■ WHAT NEEDS TO BE DONE
Show every line in the entries below where the word "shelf" appears.

■ MATERIAL FOR THIS EXERCISE
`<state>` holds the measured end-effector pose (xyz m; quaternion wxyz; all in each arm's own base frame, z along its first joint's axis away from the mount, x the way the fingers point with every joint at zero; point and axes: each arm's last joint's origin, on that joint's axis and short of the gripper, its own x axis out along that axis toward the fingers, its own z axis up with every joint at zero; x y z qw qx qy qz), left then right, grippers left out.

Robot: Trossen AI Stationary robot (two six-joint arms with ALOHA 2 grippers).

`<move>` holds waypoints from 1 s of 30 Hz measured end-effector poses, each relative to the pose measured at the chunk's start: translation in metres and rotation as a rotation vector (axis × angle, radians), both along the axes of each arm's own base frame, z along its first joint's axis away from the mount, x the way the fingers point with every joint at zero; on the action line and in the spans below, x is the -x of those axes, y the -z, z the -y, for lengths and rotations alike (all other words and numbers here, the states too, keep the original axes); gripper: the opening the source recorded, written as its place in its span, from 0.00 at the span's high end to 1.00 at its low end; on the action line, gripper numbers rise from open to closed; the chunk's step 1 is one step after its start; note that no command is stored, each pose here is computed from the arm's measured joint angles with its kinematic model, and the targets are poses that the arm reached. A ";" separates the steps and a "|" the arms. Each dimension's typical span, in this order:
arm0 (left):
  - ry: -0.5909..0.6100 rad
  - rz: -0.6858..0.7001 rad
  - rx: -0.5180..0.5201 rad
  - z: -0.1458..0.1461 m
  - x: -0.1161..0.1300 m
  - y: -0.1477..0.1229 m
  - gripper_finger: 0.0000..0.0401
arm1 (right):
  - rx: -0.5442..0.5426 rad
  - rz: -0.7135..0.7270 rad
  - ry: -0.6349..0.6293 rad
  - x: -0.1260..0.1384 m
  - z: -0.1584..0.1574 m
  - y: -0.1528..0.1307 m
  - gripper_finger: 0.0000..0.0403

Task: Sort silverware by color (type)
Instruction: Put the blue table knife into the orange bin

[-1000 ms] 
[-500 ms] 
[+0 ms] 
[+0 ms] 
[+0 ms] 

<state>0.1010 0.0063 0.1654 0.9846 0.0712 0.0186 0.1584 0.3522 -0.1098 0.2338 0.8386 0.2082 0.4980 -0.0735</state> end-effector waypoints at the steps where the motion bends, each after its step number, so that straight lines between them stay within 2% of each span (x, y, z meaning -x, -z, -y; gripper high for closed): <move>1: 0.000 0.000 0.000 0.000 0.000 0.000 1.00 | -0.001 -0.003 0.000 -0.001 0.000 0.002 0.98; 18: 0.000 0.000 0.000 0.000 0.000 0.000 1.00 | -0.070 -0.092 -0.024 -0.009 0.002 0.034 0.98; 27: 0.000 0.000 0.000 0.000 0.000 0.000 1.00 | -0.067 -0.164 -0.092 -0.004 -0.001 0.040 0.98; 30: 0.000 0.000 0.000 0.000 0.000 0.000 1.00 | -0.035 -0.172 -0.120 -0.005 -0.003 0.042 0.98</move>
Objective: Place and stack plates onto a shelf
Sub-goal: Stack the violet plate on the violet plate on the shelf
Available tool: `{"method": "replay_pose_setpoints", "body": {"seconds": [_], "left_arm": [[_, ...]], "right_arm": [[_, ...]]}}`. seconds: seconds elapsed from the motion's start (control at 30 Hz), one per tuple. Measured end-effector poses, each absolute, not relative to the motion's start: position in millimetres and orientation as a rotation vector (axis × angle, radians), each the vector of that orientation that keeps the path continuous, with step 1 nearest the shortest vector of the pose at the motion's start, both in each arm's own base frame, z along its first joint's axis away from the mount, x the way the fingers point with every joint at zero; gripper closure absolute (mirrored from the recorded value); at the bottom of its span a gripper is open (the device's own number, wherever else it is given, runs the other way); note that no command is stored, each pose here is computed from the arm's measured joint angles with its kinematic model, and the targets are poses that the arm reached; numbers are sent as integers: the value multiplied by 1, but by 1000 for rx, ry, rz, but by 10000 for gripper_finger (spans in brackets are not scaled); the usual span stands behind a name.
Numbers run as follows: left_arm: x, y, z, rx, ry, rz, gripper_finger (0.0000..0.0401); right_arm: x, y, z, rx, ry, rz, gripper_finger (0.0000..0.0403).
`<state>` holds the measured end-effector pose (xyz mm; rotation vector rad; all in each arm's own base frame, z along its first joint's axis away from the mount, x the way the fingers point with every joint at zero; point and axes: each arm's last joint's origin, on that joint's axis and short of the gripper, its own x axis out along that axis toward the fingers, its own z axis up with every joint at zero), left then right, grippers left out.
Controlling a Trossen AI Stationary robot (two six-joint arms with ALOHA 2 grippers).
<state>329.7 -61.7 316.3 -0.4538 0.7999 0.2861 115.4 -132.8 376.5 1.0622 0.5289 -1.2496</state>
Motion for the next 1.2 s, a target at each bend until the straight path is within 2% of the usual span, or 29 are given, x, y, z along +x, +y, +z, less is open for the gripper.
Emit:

■ ANSWER
Objective: Place and stack plates onto a shelf
Sub-goal: Stack the violet plate on the violet plate on the shelf

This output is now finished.